Bu hükümden çıkan genel sonuç, hukuk hakiminin ceza mahkemesinden verilen “hükümlülük” kararı ile bağlı olmasıdır. Ceza mahkemesinin kesinleşen hükümlülük kararında, öncelikle maddi olguların saptanması, bu olgulara bağlı olarak suç teşkil eden bir fiilin yada kusurlu hareketin var olup olmadığı, varsa kusurun derecesi ve bunun sonucunda doğan zarar miktarının ne olduğu söz konusudur. Saptanacak maddi olgulara göre ceza mahkemesince kusurun varlığı kabul edildiğinde “bu kusurun” suç teşkil edip etmeyeceğinin taktirinin, Ceza Hukukunun sorumluluğa ilişkin esas ve ilkeleriyle yapılabileceği ortadadır.

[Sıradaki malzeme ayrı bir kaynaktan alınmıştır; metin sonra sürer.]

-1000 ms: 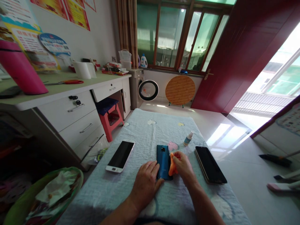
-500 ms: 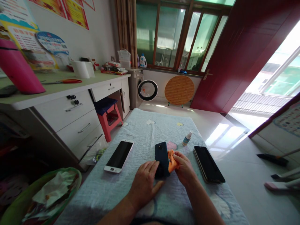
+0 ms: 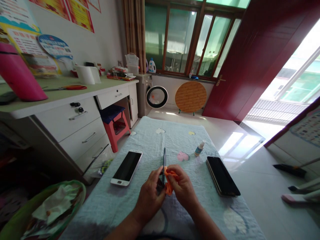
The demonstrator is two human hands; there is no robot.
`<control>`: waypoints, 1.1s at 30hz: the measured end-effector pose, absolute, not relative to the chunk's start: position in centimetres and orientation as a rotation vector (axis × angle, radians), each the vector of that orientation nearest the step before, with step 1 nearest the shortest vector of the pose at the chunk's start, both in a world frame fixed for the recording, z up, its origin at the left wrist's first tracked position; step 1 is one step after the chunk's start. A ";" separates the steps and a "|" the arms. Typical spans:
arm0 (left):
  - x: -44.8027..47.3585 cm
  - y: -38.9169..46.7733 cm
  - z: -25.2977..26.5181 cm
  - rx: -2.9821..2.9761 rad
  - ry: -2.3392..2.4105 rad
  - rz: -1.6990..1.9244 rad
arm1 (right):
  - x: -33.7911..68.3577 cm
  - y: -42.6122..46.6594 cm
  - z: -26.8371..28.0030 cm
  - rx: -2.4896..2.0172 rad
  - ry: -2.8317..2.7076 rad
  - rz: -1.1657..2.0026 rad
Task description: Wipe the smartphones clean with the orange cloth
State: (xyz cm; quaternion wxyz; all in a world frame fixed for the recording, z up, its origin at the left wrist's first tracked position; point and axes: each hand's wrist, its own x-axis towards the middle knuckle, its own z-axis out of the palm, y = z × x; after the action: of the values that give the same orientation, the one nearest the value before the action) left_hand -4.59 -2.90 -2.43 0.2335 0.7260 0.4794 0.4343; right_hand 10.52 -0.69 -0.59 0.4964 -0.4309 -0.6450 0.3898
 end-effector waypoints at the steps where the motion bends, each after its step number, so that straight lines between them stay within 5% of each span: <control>1: -4.7 -2.9 -2.4 1.962 1.320 1.202 | 10.4 -0.9 -0.5 -1.038 -1.626 0.885; 33: -5.3 -2.7 -2.5 1.831 1.229 1.179 | 10.1 10.7 -1.0 -1.148 -1.743 0.585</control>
State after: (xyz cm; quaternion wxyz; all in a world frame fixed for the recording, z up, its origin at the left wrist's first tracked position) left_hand -5.29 -2.68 -2.54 0.3150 0.6949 0.4666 0.4474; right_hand 10.07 10.69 -0.97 0.4680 -0.4680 -0.7108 0.2384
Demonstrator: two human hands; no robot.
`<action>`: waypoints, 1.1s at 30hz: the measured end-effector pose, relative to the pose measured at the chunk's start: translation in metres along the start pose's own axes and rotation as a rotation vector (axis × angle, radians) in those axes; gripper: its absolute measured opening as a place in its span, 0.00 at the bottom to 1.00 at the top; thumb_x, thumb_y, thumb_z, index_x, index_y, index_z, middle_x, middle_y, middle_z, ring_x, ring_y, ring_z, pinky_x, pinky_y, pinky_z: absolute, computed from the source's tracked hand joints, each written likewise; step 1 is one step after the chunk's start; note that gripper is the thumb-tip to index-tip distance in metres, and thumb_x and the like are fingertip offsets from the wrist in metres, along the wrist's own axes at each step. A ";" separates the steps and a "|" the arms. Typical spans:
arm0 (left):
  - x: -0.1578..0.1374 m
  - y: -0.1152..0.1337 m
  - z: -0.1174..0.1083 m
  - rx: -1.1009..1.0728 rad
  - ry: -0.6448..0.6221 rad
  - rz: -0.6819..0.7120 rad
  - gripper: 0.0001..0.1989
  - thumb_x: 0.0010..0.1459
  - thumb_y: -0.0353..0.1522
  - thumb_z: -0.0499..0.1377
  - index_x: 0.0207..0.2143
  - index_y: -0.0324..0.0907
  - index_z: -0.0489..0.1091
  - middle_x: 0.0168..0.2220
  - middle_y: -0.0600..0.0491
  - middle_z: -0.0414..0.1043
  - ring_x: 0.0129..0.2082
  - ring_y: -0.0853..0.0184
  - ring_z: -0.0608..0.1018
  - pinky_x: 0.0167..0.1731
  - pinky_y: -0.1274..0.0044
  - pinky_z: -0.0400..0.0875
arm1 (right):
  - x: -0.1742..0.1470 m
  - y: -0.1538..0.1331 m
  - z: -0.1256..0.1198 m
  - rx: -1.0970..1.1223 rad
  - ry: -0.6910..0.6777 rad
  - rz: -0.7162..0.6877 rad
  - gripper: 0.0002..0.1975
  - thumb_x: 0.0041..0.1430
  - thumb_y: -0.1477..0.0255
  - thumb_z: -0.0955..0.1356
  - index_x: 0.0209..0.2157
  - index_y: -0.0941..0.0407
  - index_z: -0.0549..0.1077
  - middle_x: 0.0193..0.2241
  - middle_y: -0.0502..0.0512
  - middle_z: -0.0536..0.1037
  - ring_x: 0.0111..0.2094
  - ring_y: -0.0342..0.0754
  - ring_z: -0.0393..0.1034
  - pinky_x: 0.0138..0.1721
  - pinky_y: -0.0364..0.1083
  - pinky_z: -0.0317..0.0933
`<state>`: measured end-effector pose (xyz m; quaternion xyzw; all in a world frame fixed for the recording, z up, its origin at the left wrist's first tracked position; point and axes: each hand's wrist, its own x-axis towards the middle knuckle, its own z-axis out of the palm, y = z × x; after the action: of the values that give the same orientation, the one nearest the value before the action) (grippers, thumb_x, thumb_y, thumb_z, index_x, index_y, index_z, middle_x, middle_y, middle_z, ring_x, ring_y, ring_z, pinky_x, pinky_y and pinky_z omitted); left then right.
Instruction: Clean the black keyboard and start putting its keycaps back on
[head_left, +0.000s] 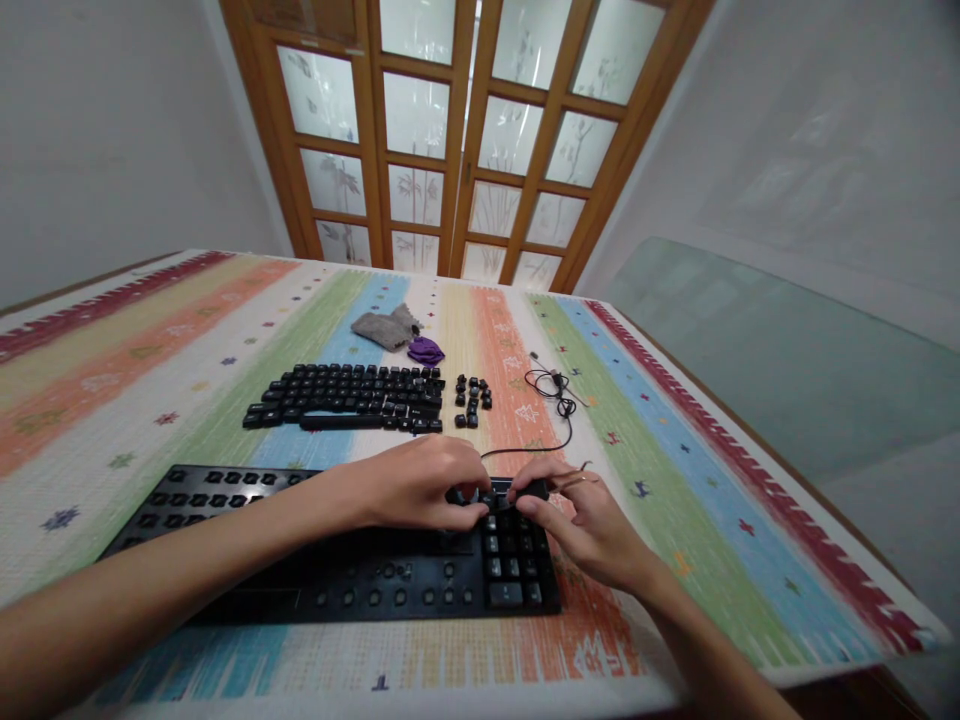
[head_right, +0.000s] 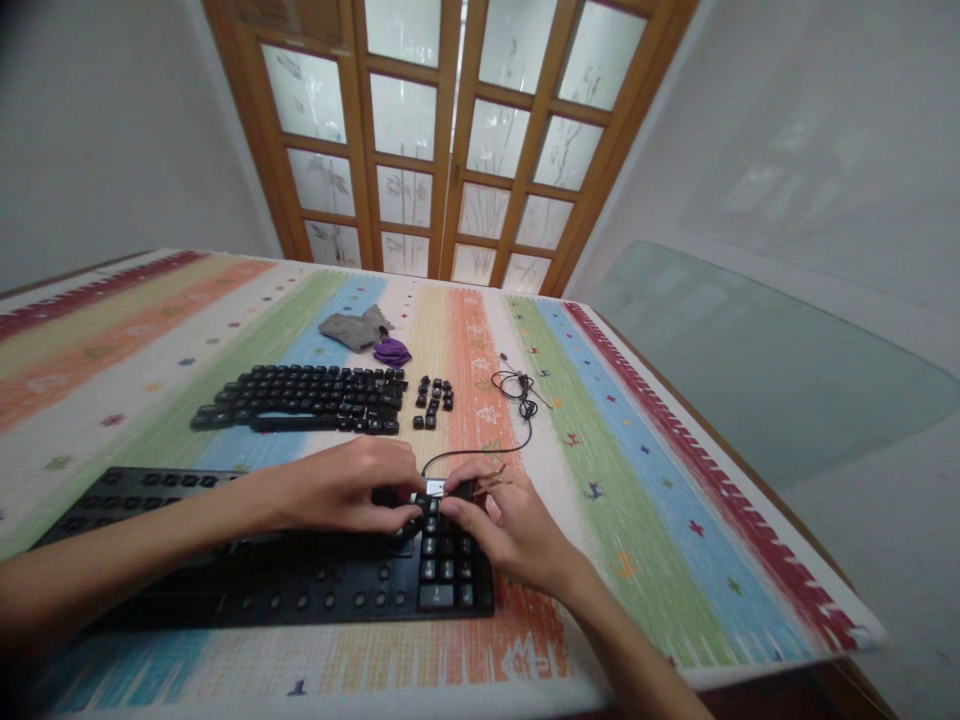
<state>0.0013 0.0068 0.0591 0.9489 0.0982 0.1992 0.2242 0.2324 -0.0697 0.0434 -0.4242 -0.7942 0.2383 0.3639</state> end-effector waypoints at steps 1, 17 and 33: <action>0.001 -0.003 -0.001 0.003 0.015 0.010 0.07 0.62 0.31 0.58 0.34 0.37 0.75 0.28 0.52 0.75 0.28 0.69 0.75 0.30 0.78 0.68 | 0.000 0.001 0.000 -0.021 0.020 0.006 0.09 0.67 0.66 0.65 0.37 0.55 0.73 0.33 0.54 0.78 0.35 0.47 0.73 0.37 0.46 0.66; 0.052 -0.083 0.022 0.476 -0.047 -0.196 0.09 0.62 0.29 0.56 0.34 0.34 0.75 0.33 0.44 0.75 0.35 0.61 0.77 0.36 0.72 0.72 | -0.009 0.012 0.006 0.014 0.125 0.105 0.10 0.66 0.64 0.66 0.35 0.56 0.73 0.29 0.53 0.77 0.28 0.45 0.71 0.26 0.43 0.62; 0.053 -0.088 0.020 0.493 -0.110 -0.236 0.08 0.61 0.29 0.55 0.33 0.36 0.74 0.33 0.46 0.75 0.36 0.62 0.77 0.37 0.73 0.71 | -0.012 0.012 0.005 -0.002 0.123 0.097 0.09 0.66 0.65 0.66 0.35 0.56 0.73 0.28 0.52 0.76 0.27 0.45 0.71 0.27 0.43 0.62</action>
<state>0.0492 0.0907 0.0193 0.9662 0.2412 0.0901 0.0132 0.2395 -0.0741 0.0275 -0.4763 -0.7492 0.2285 0.3995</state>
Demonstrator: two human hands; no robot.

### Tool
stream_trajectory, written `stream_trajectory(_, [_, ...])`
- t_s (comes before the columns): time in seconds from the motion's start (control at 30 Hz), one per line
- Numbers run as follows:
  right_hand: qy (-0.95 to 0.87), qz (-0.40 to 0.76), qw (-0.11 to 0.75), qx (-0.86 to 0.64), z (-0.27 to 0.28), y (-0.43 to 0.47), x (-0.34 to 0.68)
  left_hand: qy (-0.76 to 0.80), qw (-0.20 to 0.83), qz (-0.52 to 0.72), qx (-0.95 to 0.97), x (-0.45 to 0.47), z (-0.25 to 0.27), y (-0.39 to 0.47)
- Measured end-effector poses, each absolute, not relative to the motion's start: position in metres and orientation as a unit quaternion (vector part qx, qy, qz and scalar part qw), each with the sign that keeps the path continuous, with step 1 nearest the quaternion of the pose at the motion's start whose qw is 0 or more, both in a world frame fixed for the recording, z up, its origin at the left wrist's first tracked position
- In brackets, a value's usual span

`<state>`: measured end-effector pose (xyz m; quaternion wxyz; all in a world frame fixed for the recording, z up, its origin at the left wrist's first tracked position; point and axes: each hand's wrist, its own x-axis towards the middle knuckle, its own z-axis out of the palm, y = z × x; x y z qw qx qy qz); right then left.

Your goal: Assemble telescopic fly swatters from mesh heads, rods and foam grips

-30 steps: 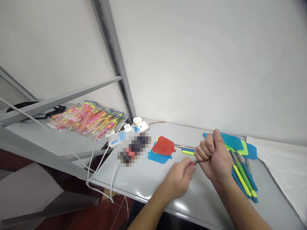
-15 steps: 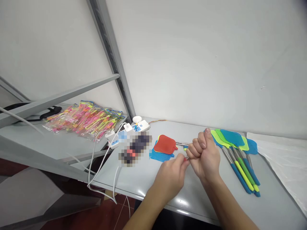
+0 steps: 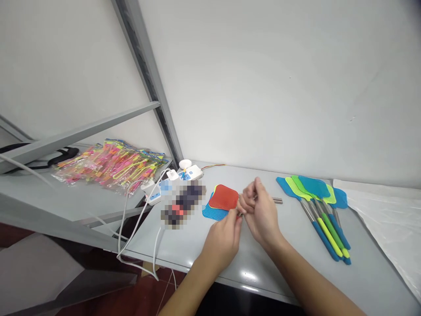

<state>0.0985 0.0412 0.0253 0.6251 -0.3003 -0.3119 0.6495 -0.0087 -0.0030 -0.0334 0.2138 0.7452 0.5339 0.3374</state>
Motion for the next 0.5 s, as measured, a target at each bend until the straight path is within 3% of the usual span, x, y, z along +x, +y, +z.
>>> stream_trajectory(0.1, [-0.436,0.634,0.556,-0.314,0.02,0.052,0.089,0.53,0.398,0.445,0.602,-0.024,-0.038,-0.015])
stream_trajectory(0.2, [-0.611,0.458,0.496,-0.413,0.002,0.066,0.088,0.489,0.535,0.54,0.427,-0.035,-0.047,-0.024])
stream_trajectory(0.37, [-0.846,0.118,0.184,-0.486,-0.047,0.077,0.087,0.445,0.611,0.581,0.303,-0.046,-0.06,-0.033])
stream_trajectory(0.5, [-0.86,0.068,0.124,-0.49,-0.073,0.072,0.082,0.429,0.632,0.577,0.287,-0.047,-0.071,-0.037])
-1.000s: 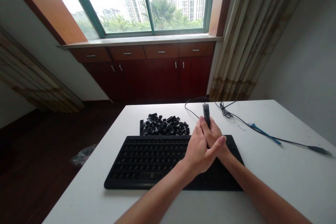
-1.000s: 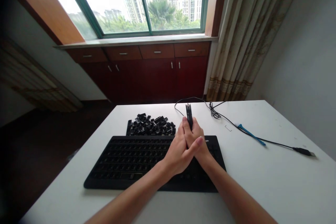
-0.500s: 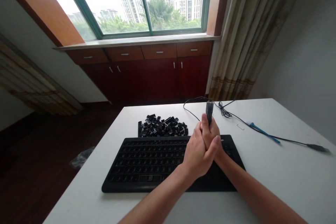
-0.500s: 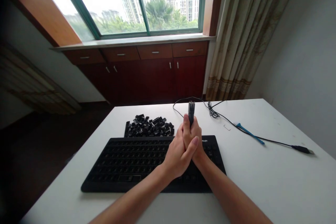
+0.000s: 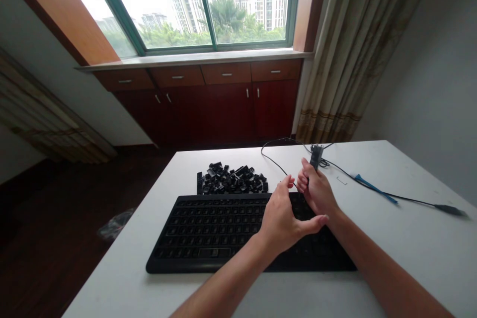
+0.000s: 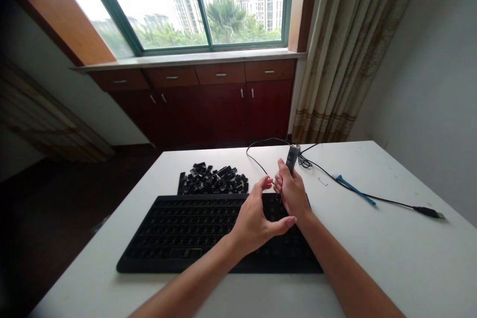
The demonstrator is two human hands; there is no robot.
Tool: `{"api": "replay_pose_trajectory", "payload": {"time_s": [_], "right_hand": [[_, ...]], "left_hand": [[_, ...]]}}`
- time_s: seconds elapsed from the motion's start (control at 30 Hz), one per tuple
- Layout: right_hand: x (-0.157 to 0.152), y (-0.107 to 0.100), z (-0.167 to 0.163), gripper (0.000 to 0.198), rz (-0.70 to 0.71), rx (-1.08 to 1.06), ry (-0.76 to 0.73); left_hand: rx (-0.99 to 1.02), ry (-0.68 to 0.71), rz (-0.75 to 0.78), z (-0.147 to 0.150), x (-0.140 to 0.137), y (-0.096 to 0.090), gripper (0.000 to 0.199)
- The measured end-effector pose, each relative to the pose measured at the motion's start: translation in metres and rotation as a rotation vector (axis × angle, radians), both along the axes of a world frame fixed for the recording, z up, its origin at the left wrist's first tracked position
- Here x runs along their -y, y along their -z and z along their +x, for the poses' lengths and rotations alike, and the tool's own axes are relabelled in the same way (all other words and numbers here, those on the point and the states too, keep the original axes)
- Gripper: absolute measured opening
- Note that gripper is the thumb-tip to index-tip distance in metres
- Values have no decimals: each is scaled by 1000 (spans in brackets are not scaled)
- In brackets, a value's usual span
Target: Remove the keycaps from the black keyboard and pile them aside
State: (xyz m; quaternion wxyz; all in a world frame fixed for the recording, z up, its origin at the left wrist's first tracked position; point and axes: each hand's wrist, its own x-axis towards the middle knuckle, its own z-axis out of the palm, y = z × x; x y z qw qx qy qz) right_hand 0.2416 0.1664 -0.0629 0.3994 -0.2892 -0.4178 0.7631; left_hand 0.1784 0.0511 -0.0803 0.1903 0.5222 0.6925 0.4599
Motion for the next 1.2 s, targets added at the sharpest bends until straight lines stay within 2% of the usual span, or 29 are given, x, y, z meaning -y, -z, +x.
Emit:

Ceza mahkemesi kendine has usuli kurallar nedeniyle hükme esas aldığı maddi olayların varlığını saptamada daha geniş yetkilere sahiptir. Bu nedenle, ceza mahkemesinde saptanacak maddi olayın yargısal bir kararla saptanmış olması gerçeğinin hukuk hakimini de bağlaması gerekir. Bu hal; Kamunun yargıya olan güveninin korunmasının bir gereği olduğu gibi, söz konusu Borçlar Kanununun 74 üncü maddesinde öngörülen kuralın da doğal bir sonucudur. Nitekim bu husus Yargıtayın yerleşmiş ve kökleşmiş görüşleri ile de kabul edilmiş bulunmaktadır (6098 sayılı Türk Borçlar Kanununun 74. maddesi uyarınca ceza mahkemesince verilen beraat kararı, kusur ve derecesi, zarar tutarı, temyiz gücü ve yükletilme yeterliği, illiyet gibi esasların hukuk hâkimini bağlamayacağı açık ise de ceza hakiminin tespit ettiği maddi olaylarla ve özellikle “fiilin hukuka aykırılığı” konusu ile hukuk hakiminin tamamen bağlı olacağı kabul edilmektedir (Yargıtay HGK. 09.04.2014 tarih, 2013/4-1008 E. 2014/490 K. sayılı ilamı).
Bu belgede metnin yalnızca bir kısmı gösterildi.